2. "Stand behind your reputation because you can never get it back."

My mom sent this to me the other day. Be who you are, and do it proudly. Especially with meeting people for the first time, you can never have a second chance at a first impression. That being said, if people view you in a bad light, figure out why that is and fix it. You may not be able to change someones initial thoughts of you, but you can change the way they view you after that.

3. "The best things in life happen unexpectedly."

"Life is what happens when you're busy making plans," also goes along with this. Trying to plan out every little detail of your life is only going to lead to disappointment. Sometimes you find the best things/what you're looking for when you're not actually looking. Just go through the motions and things will work out the way they are supposed to.

4. "Be proud of your accomplishments, no matter how small."

It's important to celebrate the little things. Did you go to class today? Good for you. Did you decide to drink water instead of a soda? That's awesome. How are you going to work up to doing bigger and better things if you don't have anywhere to start?

5. "Whatever you're stressing about now probably won't matter in five years."

As someone who is often eaten away by their own worry and anxiety, this is a mantra that I try to constantly remind myself. While it may seem like a big deal now, you need to keep in mind the bigger picture. Will it matter in 5 hours? 5 days? 5 months? And so on. If the answer is no to ANY of these questions, it's probably not worth beating yourself up over.

6. "Stop being the 'go to' person for someone you can't go to."

Someone tweeted that their pastor said this to them and the tweet went viral. A friend of mine sent it to me, and it really made me think. Something I have struggled with over the years is making excuses for people who don't show up for me when I am constantly there for them. This is a helpful reminder that if they aren't contributing to you and your life, you shouldn't have to bend over backward to help them out and be in their lives.

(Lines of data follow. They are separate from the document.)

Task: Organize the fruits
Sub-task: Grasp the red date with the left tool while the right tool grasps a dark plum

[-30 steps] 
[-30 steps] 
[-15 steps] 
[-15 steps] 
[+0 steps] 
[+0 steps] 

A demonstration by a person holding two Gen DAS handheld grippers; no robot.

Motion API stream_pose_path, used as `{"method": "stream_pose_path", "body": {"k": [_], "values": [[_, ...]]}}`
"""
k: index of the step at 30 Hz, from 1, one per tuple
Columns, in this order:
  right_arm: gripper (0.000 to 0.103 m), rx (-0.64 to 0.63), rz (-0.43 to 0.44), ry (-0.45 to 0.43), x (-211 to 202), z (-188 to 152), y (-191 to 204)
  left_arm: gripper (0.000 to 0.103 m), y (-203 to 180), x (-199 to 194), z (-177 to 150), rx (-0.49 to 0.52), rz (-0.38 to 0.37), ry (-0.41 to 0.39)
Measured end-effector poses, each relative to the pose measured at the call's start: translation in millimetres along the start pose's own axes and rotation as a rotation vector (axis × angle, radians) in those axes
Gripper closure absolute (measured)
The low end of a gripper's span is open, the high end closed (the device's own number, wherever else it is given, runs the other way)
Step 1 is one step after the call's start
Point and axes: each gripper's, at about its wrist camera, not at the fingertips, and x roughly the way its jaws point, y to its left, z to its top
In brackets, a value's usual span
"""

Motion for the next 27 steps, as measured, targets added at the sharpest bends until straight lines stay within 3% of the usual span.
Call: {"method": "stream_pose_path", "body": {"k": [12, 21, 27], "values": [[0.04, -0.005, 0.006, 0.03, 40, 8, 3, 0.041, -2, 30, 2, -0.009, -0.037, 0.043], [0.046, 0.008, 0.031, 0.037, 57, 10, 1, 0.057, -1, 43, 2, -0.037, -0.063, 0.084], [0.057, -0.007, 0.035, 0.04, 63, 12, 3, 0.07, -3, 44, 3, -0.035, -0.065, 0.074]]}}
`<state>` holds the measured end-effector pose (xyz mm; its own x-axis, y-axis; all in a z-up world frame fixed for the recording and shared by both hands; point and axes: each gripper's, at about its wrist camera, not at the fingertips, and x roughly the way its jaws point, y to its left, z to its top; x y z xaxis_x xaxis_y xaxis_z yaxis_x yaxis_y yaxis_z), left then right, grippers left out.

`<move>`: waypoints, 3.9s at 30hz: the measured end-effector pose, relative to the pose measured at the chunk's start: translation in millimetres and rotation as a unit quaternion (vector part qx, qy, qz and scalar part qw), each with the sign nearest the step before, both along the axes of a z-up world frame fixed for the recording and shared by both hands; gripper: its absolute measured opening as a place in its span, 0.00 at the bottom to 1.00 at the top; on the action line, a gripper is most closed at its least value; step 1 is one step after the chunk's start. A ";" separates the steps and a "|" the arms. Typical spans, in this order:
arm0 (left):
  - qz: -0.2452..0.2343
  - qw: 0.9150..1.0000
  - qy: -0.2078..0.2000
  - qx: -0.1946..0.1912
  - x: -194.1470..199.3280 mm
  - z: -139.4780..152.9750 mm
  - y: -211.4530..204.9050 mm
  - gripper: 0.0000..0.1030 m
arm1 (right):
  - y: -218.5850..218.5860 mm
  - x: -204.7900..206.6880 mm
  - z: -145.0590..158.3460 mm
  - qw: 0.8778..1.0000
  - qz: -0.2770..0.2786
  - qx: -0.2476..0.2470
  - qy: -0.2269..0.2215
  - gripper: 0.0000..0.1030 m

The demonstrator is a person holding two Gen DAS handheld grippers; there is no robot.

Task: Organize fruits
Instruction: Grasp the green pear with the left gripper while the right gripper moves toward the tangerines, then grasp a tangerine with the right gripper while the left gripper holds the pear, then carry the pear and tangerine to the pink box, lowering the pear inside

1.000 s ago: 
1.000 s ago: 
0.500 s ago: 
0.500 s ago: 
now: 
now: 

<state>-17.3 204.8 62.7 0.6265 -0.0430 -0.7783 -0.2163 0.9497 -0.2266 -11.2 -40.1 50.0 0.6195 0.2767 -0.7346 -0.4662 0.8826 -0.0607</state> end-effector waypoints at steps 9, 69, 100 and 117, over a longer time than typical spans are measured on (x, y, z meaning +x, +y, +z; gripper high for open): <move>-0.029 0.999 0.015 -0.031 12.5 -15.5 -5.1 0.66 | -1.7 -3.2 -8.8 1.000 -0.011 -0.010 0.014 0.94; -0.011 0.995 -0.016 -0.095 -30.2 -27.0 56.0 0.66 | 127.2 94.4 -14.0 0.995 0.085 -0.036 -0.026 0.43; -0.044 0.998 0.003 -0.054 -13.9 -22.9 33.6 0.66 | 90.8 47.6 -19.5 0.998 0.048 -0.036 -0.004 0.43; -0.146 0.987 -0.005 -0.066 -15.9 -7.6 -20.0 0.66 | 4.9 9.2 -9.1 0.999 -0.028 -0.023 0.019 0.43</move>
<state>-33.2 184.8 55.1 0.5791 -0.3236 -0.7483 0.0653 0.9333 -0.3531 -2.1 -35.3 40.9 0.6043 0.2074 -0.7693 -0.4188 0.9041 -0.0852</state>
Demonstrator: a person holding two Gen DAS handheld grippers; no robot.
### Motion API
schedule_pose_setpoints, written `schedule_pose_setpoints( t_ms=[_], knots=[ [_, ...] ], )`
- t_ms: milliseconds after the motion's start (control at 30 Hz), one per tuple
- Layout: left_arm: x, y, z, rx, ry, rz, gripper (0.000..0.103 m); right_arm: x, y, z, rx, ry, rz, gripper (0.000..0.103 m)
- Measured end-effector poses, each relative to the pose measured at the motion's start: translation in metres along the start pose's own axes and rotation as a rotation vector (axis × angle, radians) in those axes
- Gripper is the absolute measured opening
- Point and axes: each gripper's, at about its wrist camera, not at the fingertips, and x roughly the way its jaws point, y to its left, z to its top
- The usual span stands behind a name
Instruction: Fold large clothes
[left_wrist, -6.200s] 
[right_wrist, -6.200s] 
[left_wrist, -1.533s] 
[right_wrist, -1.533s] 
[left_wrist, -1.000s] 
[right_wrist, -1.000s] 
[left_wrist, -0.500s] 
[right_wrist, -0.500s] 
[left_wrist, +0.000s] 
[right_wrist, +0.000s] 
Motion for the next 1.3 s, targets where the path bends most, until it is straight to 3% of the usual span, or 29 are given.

7. "Two wrongs don't make a right."

While this is often a saying that parents use on their young children, it is applicable to pretty much any stage of life. My parents, especially my dad, have constantly said this, whether it was in reference to fighting with my siblings or dealing with people at school. Even as a 20-year-old, I find myself saying this when I hear about arguments and problems people are having. Everyone wants to get even, to best those who hurt them. While it's important to stick up for yourself, it is also important to be the bigger person and not stoop to their level (and whatever else your parents told you in these situations).